We have the luxury of drinking from all regions and we discern good or bad not based on region or winemaker or vineyard or style, but on whether a wine is well-made or not. There is such diverse beauty offered up by this grape, depending on where it’s grown, and in skilled hands it becomes something totally unique. An elegant pinot from Carneros can be as lovely as a darker and heavier beauty from the Santa Maria Valley, but they are decidedly different.

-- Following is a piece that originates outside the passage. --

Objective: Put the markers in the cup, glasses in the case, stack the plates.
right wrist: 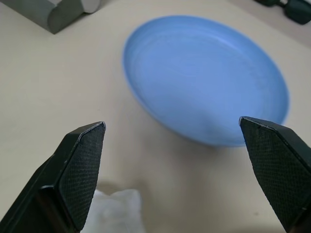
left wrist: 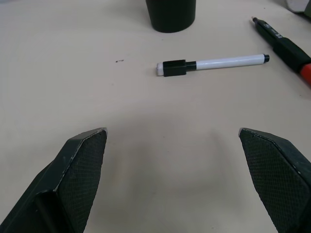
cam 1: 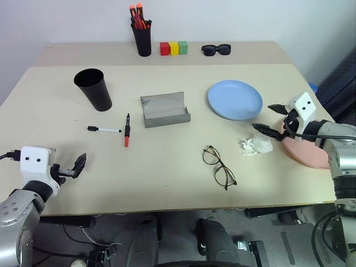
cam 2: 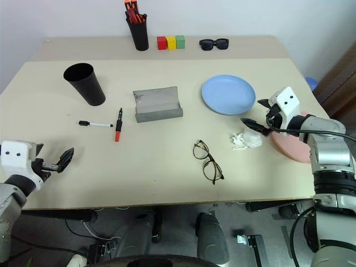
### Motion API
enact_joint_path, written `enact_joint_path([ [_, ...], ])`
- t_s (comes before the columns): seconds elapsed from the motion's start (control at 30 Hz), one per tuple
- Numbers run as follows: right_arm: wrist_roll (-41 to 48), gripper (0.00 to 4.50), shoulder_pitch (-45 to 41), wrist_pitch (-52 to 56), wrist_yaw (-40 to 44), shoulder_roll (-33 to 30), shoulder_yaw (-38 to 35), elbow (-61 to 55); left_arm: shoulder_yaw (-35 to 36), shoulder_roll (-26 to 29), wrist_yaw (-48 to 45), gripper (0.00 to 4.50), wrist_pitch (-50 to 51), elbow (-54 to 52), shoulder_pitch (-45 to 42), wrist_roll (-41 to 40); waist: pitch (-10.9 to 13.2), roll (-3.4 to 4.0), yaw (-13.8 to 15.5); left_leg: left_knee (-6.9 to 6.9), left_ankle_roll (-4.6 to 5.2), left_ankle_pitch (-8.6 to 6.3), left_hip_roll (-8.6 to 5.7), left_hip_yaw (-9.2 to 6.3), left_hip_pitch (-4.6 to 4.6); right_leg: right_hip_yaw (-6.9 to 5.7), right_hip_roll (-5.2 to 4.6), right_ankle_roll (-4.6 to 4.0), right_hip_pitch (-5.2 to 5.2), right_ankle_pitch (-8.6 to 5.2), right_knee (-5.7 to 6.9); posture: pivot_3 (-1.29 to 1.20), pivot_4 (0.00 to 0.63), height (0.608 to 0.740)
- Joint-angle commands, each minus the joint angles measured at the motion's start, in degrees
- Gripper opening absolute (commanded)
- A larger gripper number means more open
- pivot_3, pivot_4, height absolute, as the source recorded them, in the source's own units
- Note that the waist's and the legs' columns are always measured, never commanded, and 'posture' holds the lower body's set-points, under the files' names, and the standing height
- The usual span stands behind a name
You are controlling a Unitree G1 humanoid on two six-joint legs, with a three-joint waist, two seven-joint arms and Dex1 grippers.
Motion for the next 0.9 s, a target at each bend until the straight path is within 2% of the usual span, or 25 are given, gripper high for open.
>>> enact_joint_path([
  [0.03, 2.52, 4.5, 1.32, 1.63, 2.46, -1.4, -1.14, -4.77, 2.22, 0.81, -0.92, 4.47, -0.64, -2.3, 0.62, -0.95, 0.0, 0.0, -0.01, 0.0, 0.0, 0.0, 0.0, 0.0, 0.0, 0.0, 0.0, 0.0, 0.01, 0.0, 0.0, 0.0, 0.15, 0.74],
  [0.27, 2.41, 4.5, 1.9, 2.49, 1.5, -1.0, -1.3, -6.97, 3.23, 1.71, -2.49, 4.47, -0.77, -2.43, 1.26, -2.18, 0.0, 0.01, -0.04, 0.02, 0.0, 0.0, 0.02, 0.02, 0.02, 0.0, -0.02, -0.06, -0.08, 0.04, 0.0, 0.0, 0.15, 0.74],
  [0.43, 0.6, 4.5, 1.97, 0.54, -2.16, 1.81, 0.37, -8.74, 0.77, 0.67, 1.57, 4.47, 4.38, -4.08, -5.22, -4.98, -0.01, 0.0, 0.12, 0.02, 0.0, 0.0, 0.02, 0.03, 0.01, -0.03, -0.02, -0.06, -0.08, 0.04, 0.0, 0.0, 0.15, 0.74],
  [0.6, -0.67, 4.5, 2.75, 0.45, -6.95, 7.61, 3.62, -14.73, -9.58, -1.26, 8.59, 4.47, 11.65, -3.2, -16.48, -2.43, -0.02, -0.01, 0.29, 0.06, 0.03, 0.02, 0.0, 0.04, 0.02, -0.03, 0.0, -0.01, 0.19, 0.07, 0.1, 0.0, 0.15, 0.74],
  [0.77, -0.06, 4.5, 3.65, 3.29, -9.58, 12.9, 7.73, -23.21, -20.45, -6.94, 19.74, 4.47, 29.09, 4.61, -35.46, 2.15, -0.04, -0.07, 1.04, 0.24, 0.19, 0.13, 0.01, -0.04, 0.02, -0.03, 0.15, 0.28, 0.24, 0.22, 0.26, 0.0, 0.15, 0.74],
  [0.9, 0.66, 4.5, 5.77, 6.53, -11.57, 16.04, 10.54, -29.5, -19.71, -13.29, 24.81, 4.47, 37.97, 10.74, -44.66, 3.35, -0.05, -0.1, 1.27, 0.26, 0.18, 0.14, 0.0, -0.04, 0.04, -0.02, 0.17, 0.32, 0.24, 0.22, 0.31, 0.0, 0.15, 0.74],
])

5. Details for the weekend?

The big event is our Pinot Days Chicago Grand Festival on Saturday, November 13th. We’ll showcase over 70 celebrated producers of pinot noir and more than 300 wines. It’s a high-energy, casual event featuring delicious, sophisticated, acclaimed wines and the winemakers who create them. Pinot noir is the ultimate red grape variety to pair with food, so we’ll have bunch of local specialty food purveyors to serve samples, including the gentlemen from Baconfest Chicago and a number of their bacon producers, and Rick Bayless’ crew from Frontera Foods, who will be serving samples of Rick’s Smoky Chicken Tinga Tacos and pair them with any one of the pinots that are being poured. To warm up, we have sommelier Brian Duncan’s “Pinot 101” at Bin 36 on Friday afternoon, which will feature 16 of the most celebrated wine and memorable winemakers in the country.

You can warm up at other events around town at places like Uncommon Ground, Kafka Wine Company, eno Wine Room at the Fairmont Chicago Millenium Park, Just Grapes or Potash Brothers Market – they will all feature Pinot Days producers and their wines in various fashions. If you would like to win two tickets to the Trade Tasting, which opens at 11 a.m. on 11/13, just tell me why you want to drink pinot noir all day, and submit it in the comment section here. Extra points for creativity, rhyming and appropriate prose. I’ll pick a winner and announce it on Friday’s post. Good luck, and cheers!